▸ The problem
Return all of the data verbatim, dropping any picture.

▸ Stored data

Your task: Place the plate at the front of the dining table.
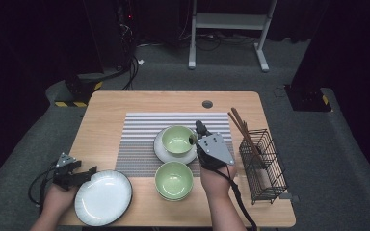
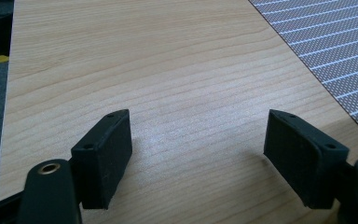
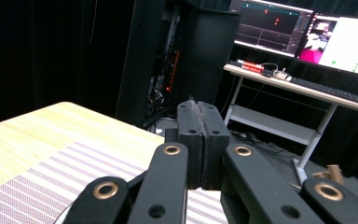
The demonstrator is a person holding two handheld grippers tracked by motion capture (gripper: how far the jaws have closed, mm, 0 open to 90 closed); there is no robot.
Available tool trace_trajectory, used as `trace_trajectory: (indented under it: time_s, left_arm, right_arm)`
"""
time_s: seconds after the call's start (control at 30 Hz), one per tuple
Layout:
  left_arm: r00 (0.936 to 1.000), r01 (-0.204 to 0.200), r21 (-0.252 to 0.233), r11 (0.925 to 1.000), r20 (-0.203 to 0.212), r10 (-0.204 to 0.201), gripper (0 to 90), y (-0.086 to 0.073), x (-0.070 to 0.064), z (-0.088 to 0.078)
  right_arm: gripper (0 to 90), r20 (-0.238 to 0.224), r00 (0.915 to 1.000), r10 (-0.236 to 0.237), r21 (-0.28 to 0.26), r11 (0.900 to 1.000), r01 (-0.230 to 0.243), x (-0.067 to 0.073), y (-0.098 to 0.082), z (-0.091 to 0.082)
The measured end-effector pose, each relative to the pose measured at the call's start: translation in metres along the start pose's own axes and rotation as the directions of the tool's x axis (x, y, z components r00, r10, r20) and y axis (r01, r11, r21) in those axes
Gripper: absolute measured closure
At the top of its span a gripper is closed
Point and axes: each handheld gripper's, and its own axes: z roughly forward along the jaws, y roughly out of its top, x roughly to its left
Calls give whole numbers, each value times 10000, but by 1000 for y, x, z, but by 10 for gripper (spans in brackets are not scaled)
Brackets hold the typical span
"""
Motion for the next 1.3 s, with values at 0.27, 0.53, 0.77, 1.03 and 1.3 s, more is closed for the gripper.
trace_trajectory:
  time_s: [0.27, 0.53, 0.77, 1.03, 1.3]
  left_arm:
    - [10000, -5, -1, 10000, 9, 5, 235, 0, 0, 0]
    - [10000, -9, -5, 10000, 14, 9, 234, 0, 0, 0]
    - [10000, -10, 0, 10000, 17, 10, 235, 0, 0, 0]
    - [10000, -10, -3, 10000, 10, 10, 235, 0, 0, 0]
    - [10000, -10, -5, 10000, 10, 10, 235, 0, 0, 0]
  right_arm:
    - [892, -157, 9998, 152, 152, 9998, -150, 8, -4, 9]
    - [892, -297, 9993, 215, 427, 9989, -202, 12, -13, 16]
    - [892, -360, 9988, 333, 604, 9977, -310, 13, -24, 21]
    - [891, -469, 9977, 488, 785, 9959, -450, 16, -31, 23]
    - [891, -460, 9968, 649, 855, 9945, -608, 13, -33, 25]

▸ Task output
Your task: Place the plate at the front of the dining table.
The demonstrator is a person holding two handheld grippers tracked by motion capture (gripper: how far the jaws have closed, mm, 0 open to 90 closed); there is no robot.
Available tool trace_trajectory, used as `trace_trajectory: (indented under it: time_s, left_arm, right_arm)`
"""
time_s: seconds after the call's start (control at 30 Hz), one per tuple
Layout:
  left_arm: r00 (0.936 to 1.000), r01 (-0.204 to 0.200), r21 (-0.252 to 0.233), r11 (0.925 to 1.000), r20 (-0.203 to 0.212), r10 (-0.204 to 0.201), gripper (0 to 90), y (-0.086 to 0.073), x (-0.070 to 0.064), z (-0.088 to 0.078)
  right_arm: gripper (0 to 90), r20 (-0.238 to 0.224), r00 (0.915 to 1.000), r10 (-0.236 to 0.237), r21 (-0.28 to 0.26), r11 (0.900 to 1.000), r01 (-0.230 to 0.243), x (-0.067 to 0.073), y (-0.098 to 0.082), z (-0.091 to 0.082)
The measured end-effector pose, each relative to the pose measured at the call's start: translation in metres along the start pose's own axes and rotation as the directions of the tool's x axis (x, y, z components r00, r10, r20) and y axis (r01, r11, r21) in those axes
Gripper: absolute measured closure
At the top of its span a gripper is closed
Point and axes: each handheld gripper's, and its own axes: z roughly forward along the jaws, y roughly out of its top, x roughly to its left
Calls give whole numbers, each value times 10000, but by 1000 for y, x, z, but by 10 for gripper (spans in brackets are not scaled)
Brackets hold the typical span
"""
Motion for the next 1.3 s, with values at 0.27, 0.53, 0.77, 1.03 and 1.3 s, more is closed for the gripper.
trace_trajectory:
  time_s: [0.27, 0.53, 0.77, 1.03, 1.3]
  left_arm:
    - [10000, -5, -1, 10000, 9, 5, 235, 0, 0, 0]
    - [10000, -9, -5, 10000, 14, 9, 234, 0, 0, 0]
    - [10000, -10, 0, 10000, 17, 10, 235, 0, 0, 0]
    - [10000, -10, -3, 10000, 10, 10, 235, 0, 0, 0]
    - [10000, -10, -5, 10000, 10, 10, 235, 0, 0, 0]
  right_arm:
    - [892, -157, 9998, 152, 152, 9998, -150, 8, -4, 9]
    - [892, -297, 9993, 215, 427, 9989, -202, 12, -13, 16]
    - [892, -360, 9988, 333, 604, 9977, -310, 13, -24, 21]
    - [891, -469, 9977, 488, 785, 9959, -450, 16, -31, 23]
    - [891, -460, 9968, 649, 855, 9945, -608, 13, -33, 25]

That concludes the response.